▶ _What you are asked to do_
Please copy every line below that contains the string "camera".

========================================

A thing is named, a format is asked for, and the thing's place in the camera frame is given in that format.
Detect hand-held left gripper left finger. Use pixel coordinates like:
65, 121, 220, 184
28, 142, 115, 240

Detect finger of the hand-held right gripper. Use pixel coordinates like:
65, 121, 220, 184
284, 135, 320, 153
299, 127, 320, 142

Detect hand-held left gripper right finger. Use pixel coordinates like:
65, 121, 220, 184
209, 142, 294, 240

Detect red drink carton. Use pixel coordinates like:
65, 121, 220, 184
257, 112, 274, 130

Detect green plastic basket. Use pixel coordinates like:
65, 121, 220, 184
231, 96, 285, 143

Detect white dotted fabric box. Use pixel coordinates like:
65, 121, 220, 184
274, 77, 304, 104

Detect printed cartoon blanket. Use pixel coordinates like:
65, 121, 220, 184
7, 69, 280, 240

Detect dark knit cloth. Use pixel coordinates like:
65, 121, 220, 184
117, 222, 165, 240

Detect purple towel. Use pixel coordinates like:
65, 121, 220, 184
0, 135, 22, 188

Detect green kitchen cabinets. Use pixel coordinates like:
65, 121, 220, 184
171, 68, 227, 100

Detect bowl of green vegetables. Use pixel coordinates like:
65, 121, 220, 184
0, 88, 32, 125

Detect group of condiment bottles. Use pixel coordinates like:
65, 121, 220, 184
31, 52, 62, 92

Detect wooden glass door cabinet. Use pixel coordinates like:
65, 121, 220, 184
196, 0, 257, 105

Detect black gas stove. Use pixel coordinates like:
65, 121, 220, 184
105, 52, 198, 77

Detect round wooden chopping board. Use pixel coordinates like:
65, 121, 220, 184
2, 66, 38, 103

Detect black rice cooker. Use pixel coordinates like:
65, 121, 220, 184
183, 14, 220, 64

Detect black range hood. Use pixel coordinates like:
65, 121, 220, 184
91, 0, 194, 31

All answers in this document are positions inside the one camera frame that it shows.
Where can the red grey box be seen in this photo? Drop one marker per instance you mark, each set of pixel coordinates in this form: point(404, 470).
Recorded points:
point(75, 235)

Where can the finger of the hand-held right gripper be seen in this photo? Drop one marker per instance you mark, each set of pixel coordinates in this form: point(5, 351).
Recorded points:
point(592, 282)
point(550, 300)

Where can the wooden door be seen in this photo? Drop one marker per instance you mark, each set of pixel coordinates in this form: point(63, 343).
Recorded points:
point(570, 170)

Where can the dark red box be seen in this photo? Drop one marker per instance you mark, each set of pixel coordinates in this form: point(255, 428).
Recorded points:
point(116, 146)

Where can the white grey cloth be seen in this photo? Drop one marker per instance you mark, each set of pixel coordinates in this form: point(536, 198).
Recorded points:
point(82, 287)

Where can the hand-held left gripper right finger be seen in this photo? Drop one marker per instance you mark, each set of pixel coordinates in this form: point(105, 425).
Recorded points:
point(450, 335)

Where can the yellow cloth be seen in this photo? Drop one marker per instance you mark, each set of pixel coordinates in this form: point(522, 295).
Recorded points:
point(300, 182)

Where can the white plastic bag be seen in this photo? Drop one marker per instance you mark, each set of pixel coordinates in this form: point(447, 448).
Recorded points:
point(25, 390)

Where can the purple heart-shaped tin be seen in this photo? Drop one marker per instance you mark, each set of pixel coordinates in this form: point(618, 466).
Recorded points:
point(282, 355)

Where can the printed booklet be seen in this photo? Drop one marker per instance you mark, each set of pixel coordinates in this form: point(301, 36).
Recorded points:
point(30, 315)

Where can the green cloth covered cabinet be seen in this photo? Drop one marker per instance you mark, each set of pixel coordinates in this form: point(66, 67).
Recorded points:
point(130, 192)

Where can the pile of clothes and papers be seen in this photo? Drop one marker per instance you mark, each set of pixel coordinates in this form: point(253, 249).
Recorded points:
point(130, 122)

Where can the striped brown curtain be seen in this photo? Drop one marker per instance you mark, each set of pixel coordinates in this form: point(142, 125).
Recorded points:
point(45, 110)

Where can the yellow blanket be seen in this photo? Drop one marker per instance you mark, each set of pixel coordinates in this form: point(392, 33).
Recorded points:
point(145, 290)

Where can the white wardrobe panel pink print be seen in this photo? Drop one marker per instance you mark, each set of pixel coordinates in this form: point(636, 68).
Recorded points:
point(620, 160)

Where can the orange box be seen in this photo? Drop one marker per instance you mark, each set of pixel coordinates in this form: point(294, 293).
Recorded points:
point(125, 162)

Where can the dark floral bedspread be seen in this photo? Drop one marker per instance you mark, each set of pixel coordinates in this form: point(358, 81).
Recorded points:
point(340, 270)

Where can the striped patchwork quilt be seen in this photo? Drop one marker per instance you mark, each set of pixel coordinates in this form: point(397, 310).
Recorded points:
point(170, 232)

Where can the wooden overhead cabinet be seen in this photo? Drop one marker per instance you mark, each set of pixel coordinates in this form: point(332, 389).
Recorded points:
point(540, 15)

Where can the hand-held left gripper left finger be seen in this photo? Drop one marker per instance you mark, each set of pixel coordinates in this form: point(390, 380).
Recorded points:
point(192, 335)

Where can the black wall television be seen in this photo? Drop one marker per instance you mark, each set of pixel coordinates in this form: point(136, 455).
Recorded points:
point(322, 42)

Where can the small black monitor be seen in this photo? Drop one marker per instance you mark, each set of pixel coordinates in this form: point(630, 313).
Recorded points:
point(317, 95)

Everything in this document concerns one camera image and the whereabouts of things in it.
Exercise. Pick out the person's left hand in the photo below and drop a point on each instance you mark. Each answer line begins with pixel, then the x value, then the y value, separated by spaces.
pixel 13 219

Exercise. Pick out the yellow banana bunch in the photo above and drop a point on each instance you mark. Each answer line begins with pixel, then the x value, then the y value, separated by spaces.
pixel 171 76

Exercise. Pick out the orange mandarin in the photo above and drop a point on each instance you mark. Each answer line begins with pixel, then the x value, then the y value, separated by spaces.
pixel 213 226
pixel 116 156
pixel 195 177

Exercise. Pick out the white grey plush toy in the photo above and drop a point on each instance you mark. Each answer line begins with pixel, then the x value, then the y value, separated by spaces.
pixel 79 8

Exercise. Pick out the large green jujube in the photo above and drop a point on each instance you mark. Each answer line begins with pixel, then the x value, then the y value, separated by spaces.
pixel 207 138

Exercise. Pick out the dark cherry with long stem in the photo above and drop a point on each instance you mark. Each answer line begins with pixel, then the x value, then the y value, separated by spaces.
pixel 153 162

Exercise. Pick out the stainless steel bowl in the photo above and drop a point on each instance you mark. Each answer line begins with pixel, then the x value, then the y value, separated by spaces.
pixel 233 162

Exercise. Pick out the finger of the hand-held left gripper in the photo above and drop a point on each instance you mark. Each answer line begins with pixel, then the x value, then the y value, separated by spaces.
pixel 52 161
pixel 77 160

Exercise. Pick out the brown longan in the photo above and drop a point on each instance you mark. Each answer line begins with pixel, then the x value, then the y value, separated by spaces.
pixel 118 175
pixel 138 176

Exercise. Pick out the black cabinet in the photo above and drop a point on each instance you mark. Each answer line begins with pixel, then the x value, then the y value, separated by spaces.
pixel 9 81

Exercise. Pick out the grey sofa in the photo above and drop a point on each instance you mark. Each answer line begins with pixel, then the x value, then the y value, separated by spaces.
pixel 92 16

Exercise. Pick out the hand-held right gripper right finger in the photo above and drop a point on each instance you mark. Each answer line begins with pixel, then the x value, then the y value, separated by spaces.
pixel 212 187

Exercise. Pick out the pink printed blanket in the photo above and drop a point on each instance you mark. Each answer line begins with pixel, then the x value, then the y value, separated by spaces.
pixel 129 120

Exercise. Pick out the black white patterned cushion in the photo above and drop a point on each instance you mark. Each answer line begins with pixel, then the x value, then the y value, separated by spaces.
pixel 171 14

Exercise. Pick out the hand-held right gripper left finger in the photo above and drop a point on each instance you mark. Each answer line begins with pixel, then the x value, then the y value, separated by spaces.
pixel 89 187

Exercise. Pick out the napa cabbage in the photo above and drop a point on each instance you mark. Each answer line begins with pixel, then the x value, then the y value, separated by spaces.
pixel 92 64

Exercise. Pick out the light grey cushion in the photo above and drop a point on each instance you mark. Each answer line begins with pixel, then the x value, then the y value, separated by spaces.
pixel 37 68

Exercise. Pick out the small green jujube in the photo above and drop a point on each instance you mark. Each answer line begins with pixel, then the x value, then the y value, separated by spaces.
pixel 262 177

========================================

▶ _Result of the task_
A thing is named, a format is asked for, and the thing's place in the camera frame is given in that format.
All answers in this document are positions inside the one camera frame that it shows.
Everything in this document concerns one camera image and the whereabouts of things in it.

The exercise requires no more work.